Mythes et réalités : ce qui ne fonctionne pas
Il est nécessaire de trier le vrai du faux pour ne pas s’appuyer sur des méthodes inefficaces qui laissent le champ libre aux moustiques.
| Idée reçue | Réalité scientifique |
|---|---|
| Le sang sucré attire les moustiques | Faux. Le taux de glycémie n’influe pas sur l’attractivité cutanée. |
| La lumière attire les moustiques | Faux. Ils sont attirés par le CO2 et la chaleur, pas par les ampoules. |
| Manger de l’ail repousse les piqûres | Non prouvé. L’odeur de l’ail dans la sueur ne masque pas le CO2. |
| Les ultrasons sont efficaces | Faux. Aucune étude n’a prouvé l’efficacité des dispositifs à ultrasons. |
Conseils pratiques pour réduire son attractivité
S’il est impossible de modifier sa génétique, plusieurs gestes permettent de brouiller les pistes et de limiter les risques au quotidien.
Privilégiez les vêtements amples et clairs : les tissus serrés permettent au moustique de piquer à travers, tandis que les couleurs sombres vous rendent plus visible.
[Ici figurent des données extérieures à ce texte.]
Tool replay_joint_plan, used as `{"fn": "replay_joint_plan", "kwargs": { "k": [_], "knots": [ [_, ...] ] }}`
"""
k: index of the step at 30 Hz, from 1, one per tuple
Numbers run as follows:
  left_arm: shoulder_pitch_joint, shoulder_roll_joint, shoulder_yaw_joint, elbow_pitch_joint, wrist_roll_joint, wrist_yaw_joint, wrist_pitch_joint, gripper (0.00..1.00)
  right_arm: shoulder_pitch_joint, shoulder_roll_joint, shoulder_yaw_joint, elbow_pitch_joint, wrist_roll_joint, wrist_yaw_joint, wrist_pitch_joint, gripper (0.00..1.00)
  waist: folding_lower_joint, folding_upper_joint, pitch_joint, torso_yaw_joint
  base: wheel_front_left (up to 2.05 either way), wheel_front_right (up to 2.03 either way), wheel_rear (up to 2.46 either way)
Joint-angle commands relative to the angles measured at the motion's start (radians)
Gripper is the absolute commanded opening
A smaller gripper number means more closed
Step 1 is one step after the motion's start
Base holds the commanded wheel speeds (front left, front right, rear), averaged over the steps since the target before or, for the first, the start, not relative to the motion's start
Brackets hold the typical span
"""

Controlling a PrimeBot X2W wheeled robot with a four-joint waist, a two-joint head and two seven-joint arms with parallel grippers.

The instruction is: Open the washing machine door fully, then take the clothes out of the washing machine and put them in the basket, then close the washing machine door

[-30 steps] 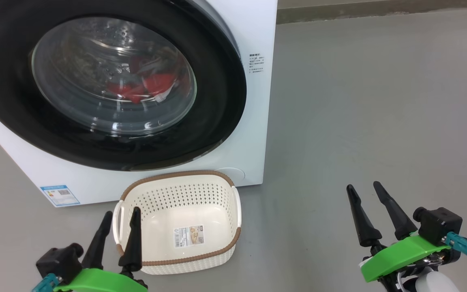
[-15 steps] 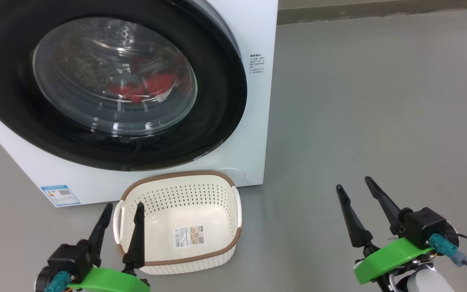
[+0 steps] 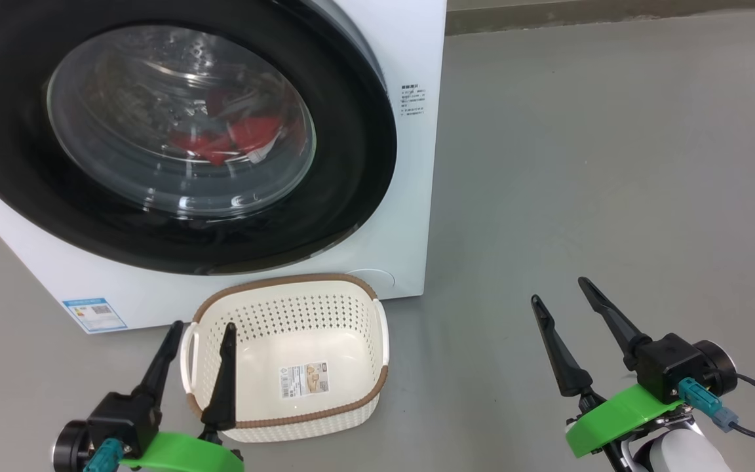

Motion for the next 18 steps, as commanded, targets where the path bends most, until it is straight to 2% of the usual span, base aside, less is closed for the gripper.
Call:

Prenez une douche après l’effort : éliminer l’acide lactique et la sueur fraîche réduit immédiatement votre signature olfactive. Utilisez des ventilateurs : le vol du moustique est fragile. Un courant d’air suffit à les empêcher de stabiliser leur trajectoire vers vous et dissipe vos émissions de CO2. Supprimez les eaux stagnantes : même une soucoupe de pot de fleurs peut devenir un gîte larvaire. Sans eau, la reproduction à proximité immédiate de votre domicile est limitée.
En combinant ces ajustements comportementaux avec l’utilisation de répulsifs cutanés recommandés par les autorités de santé, contenant du DEET, de l’Icaridine ou de l’IR3535, vous réduirez drastiquement le nombre de piqûres, même si vous faites partie des profils naturellement attractifs.